On 03.05.2016 14:55, Felipe Balbi wrote:
Hi,
Mathias Nyman <mathias.nyman@xxxxxxxxxxxxxxx> writes:
On 03.05.2016 13:30, Felipe Balbi wrote:
When trying to access our last TRB, XHCI was
actually reading memory outside of the TRB
array/ring due to an off-by-one error.
This patch fixes that error and has the side effect
of also fixing some rare situations where long mass
storage transfers would timeout and XHCI would reset
the mass storage device before continuing.
Signed-off-by: Felipe Balbi <felipe.balbi@xxxxxxxxxxxxxxx>
---
drivers/usb/host/xhci-ring.c | 4 ++--
1 file changed, 2 insertions(+), 2 deletions(-)

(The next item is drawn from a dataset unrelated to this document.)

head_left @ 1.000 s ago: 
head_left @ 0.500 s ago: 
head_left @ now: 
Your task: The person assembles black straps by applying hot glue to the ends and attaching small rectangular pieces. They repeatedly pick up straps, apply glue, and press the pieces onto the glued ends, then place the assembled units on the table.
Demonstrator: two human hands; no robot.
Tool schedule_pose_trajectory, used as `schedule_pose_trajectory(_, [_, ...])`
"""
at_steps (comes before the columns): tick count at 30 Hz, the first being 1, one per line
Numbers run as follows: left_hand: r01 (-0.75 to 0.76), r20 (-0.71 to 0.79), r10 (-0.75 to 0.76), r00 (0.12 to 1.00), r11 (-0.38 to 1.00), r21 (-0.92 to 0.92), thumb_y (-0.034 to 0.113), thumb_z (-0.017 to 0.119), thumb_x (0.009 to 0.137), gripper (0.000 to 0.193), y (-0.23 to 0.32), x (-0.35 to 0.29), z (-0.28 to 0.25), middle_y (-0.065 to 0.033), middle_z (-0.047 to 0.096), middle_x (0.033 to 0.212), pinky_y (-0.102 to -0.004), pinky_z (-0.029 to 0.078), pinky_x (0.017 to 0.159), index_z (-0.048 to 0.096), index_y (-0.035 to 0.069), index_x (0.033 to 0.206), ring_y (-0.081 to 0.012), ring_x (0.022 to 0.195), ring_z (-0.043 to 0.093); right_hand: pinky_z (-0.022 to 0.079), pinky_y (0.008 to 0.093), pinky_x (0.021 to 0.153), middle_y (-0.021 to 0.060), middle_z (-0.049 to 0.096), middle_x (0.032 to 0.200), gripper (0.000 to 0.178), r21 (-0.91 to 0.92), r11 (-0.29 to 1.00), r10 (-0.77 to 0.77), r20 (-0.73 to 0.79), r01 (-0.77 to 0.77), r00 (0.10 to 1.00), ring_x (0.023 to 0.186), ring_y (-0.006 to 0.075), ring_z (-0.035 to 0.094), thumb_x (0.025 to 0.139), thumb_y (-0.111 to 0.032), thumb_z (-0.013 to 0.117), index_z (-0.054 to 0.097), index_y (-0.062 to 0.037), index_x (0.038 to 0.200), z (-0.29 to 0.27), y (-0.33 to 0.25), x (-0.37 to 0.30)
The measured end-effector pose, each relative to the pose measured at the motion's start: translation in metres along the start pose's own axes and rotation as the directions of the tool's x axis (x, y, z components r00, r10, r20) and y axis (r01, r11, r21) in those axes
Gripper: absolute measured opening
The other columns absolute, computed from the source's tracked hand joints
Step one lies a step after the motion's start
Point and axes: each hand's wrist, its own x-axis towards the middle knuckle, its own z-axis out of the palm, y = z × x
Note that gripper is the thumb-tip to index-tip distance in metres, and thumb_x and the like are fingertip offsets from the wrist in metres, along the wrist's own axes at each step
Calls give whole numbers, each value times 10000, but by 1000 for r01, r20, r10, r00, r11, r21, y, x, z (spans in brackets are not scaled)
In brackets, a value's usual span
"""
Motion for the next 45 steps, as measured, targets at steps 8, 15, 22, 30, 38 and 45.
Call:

diff --git a/drivers/usb/host/xhci-ring.c b/drivers/usb/host/xhci-ring.c
index 6c41dbbf9f2f..ba610a72c396 100644
--- a/drivers/usb/host/xhci-ring.c
+++ b/drivers/usb/host/xhci-ring.c
@@ -95,7 +95,7 @@ static bool last_trb_on_last_seg(struct xhci_hcd *xhci, struct xhci_ring *ring,
struct xhci_segment *seg, union xhci_trb *trb)
{
if (ring == xhci->event_ring)
- return (trb == &seg->trbs[TRBS_PER_SEGMENT]) &&
+ return (trb == &seg->trbs[TRBS_PER_SEGMENT - 1]) &&
(seg->next == xhci->event_ring->first_seg);
else
return le32_to_cpu(trb->link.control) & LINK_TOGGLE;
@@ -109,7 +109,7 @@ static int last_trb(struct xhci_hcd *xhci, struct xhci_ring *ring,
struct xhci_segment *seg, union xhci_trb *trb)
{
if (ring == xhci->event_ring)
- return trb == &seg->trbs[TRBS_PER_SEGMENT];
+ return trb == &seg->trbs[TRBS_PER_SEGMENT - 1];
else
return TRB_TYPE_LINK_LE32(trb->link.control);
}
Thanks, this needs to be fixed, but there are some changes needed to inc_enq()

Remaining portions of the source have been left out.